Your goal:
Search the data for "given" and copy every matching line.

Collected data:

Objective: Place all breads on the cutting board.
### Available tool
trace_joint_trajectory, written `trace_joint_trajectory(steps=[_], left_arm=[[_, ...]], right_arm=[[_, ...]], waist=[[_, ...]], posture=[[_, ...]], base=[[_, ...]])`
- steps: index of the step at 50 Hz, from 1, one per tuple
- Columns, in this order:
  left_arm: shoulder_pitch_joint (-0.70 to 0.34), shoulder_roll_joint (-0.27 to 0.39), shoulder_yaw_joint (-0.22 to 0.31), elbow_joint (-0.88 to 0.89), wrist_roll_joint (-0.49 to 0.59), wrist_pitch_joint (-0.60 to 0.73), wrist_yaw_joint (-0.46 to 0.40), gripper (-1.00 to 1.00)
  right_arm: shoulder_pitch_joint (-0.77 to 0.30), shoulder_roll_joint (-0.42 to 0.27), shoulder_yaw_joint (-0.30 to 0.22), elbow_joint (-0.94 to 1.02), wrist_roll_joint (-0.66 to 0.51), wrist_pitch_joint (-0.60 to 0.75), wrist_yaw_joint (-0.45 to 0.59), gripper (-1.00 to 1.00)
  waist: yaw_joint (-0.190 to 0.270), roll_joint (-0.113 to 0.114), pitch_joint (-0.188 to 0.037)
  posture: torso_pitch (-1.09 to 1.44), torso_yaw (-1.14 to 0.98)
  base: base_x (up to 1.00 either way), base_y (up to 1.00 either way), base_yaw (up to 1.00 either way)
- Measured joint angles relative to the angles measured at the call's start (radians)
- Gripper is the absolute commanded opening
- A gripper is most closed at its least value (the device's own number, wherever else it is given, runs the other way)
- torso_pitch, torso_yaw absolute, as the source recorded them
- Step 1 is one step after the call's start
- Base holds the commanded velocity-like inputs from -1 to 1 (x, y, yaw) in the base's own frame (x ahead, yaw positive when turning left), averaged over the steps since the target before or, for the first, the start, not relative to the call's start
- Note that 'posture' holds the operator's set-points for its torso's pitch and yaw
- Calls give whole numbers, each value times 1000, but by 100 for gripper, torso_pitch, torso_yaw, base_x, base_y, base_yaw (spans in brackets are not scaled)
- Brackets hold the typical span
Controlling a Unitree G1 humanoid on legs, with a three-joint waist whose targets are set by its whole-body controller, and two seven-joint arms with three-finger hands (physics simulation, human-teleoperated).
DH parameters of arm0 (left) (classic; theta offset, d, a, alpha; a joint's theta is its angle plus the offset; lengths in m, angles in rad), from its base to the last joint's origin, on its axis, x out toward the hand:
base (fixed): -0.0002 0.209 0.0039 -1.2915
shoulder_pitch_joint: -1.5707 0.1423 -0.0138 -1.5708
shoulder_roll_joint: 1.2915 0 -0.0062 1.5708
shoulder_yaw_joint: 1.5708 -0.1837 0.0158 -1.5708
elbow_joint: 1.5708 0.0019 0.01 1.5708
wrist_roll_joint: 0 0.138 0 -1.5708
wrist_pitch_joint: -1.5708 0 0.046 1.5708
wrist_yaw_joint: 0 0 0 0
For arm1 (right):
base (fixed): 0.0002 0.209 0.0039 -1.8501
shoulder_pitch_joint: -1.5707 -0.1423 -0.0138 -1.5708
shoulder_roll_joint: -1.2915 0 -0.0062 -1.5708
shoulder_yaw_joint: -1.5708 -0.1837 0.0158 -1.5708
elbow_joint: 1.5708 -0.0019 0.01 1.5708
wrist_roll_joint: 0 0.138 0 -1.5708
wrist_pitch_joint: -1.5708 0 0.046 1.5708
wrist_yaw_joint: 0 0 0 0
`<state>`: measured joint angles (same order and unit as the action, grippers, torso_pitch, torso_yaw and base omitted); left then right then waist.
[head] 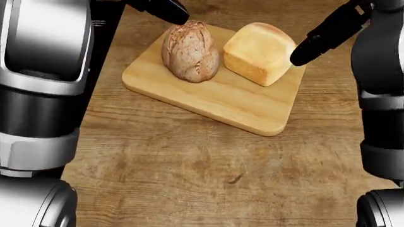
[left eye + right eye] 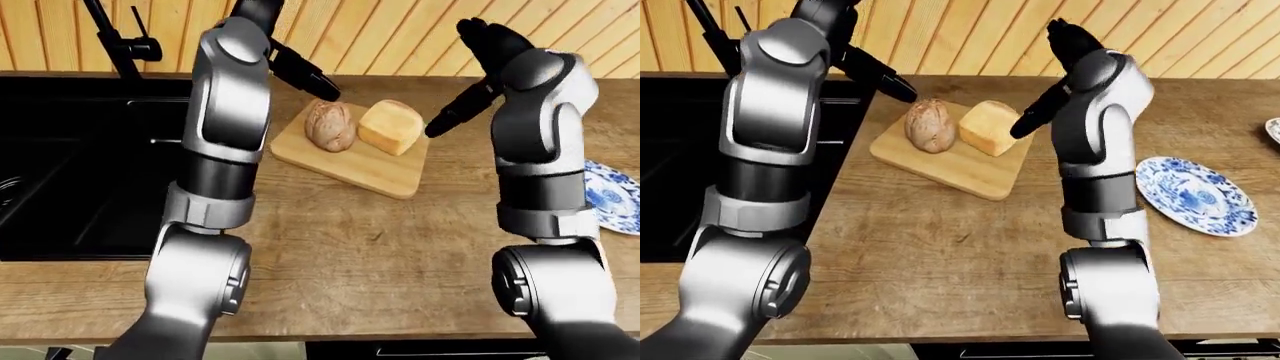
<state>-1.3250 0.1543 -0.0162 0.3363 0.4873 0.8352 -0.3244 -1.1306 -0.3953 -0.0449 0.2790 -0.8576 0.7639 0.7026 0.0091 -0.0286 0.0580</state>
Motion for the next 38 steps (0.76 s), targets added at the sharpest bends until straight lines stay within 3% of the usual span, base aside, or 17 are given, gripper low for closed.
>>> trace_joint_trajectory(steps=[7, 14, 21, 25, 30, 35, 38], left_arm=[[128, 44, 3, -199, 70, 60, -106, 100], [244, 83, -15, -505, 172, 190, -311, 100], [284, 162, 16, -744, 298, 338, -513, 100], [346, 226, 84, -852, 348, 384, -593, 100], [439, 324, 199, -923, 332, 424, -640, 100], [527, 406, 309, -1009, 268, 453, -632, 100], [596, 434, 385, -1063, 208, 452, -609, 100]], right_arm=[[89, -59, -72, -183, -51, 59, 117, 100], [149, -110, -94, -393, -88, 132, 225, 100], [230, -177, -149, -528, -107, 165, 312, 100], [297, -236, -195, -636, -119, 196, 382, 100], [370, -319, -266, -739, -117, 224, 462, 100], [522, -381, -394, -894, -78, 261, 541, 100], [612, -402, -483, -932, -27, 274, 546, 100]], waist=[[-5, 6, 2], [-6, 8, 7], [-5, 5, 7], [-5, 8, 8], [-6, 7, 11], [-8, 7, -3], [-16, 21, -14]], posture=[[0, 0], [0, 0], [0, 0], [0, 0], [0, 0], [0, 0], [0, 0]], base=[[0, 0, 0], [0, 0, 0], [0, 0, 0], [0, 0, 0], [0, 0, 0], [0, 0, 0], [0, 0, 0]])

Solution:
- A gripper is most closed at its least value (the device's own number, wherever else it is given, runs the other way)
Motion for the next 38 steps (0.76 s), targets added at the sharpest bends until straight lines stay within 3% of the usual span, base aside, or 17 are given, gripper low for closed.

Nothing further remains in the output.